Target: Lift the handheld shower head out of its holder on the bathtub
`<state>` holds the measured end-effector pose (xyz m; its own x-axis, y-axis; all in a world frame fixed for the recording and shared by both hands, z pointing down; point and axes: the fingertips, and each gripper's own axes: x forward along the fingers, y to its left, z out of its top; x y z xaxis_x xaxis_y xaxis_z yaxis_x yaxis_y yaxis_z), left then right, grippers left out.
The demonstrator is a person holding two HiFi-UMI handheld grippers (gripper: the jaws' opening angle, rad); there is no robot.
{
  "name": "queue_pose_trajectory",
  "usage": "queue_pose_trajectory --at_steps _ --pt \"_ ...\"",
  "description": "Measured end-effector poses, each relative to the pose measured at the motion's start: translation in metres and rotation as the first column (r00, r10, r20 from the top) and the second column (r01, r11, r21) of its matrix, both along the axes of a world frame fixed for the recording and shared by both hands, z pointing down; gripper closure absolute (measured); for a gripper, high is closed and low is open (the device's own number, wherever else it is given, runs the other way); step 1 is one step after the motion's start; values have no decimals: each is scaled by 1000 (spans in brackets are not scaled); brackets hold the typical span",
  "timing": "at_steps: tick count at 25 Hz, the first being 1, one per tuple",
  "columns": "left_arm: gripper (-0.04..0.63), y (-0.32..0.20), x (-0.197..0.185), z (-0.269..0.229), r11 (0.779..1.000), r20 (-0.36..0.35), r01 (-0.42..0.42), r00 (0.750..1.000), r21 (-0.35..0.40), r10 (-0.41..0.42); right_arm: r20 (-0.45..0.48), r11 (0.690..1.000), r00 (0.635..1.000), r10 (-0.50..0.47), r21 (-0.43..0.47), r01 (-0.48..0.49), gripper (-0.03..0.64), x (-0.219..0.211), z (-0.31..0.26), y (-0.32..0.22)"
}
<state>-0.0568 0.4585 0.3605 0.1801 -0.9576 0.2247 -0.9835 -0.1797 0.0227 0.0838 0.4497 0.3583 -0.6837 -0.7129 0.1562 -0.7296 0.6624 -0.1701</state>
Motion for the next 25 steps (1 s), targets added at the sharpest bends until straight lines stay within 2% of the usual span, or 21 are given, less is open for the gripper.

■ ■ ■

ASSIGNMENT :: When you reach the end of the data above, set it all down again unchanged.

RESPONSE TO THIS TASK ::
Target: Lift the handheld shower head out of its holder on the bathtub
`<state>` holds the measured end-effector pose (xyz m; its own x-axis, y-axis; all in a world frame fixed for the recording and shared by both hands, z pointing down; point and axes: the fingertips, and each gripper's own axes: x forward along the fingers, y to its left, z out of its top; x y z xaxis_x xaxis_y xaxis_z yaxis_x yaxis_y yaxis_z), left then right, grippers left out.
The demonstrator is a person holding two HiFi-UMI handheld grippers (gripper: the jaws' opening angle, rad); there is no robot.
{
  "name": "queue_pose_trajectory",
  "usage": "queue_pose_trajectory --at_steps _ --pt \"_ ...\"",
  "description": "Measured end-effector poses, each relative to the pose measured at the motion's start: translation in metres and rotation as the first column (r00, r10, r20 from the top) and the second column (r01, r11, r21) of its matrix, both along the axes of a world frame fixed for the recording and shared by both hands, z pointing down; gripper closure absolute (measured); for a gripper, high is closed and low is open (the device's own number, wherever else it is given, runs the other way); step 1 is one step after the motion's start; values have no decimals: each is scaled by 1000 (spans in brackets are not scaled); brackets hold the typical span",
  "timing": "at_steps: tick count at 25 Hz, the first being 1, one per tuple",
  "columns": "left_arm: gripper (-0.04..0.63), y (-0.32..0.20), x (-0.197..0.185), z (-0.269..0.229), r11 (0.779..1.000), r20 (-0.36..0.35), r01 (-0.42..0.42), r00 (0.750..1.000), r21 (-0.35..0.40), r10 (-0.41..0.42); right_arm: r20 (-0.45..0.48), r11 (0.690..1.000), r00 (0.635..1.000), r10 (-0.50..0.47), r21 (-0.43..0.47), r01 (-0.48..0.49), gripper (-0.03..0.64), x (-0.219..0.211), z (-0.31..0.26), y (-0.32..0.22)"
}
<state>-0.0568 0.4585 0.3605 0.1801 -0.9576 0.2247 -0.9835 -0.1797 0.0227 0.0838 0.4497 0.3583 -0.6837 -0.7129 0.1562 -0.7296 0.6624 -0.1701</state>
Motion for the next 25 steps (1 s), targets added at the sharpest bends until straight lines stay within 2% of the usual span, or 21 are given, less is open for the gripper.

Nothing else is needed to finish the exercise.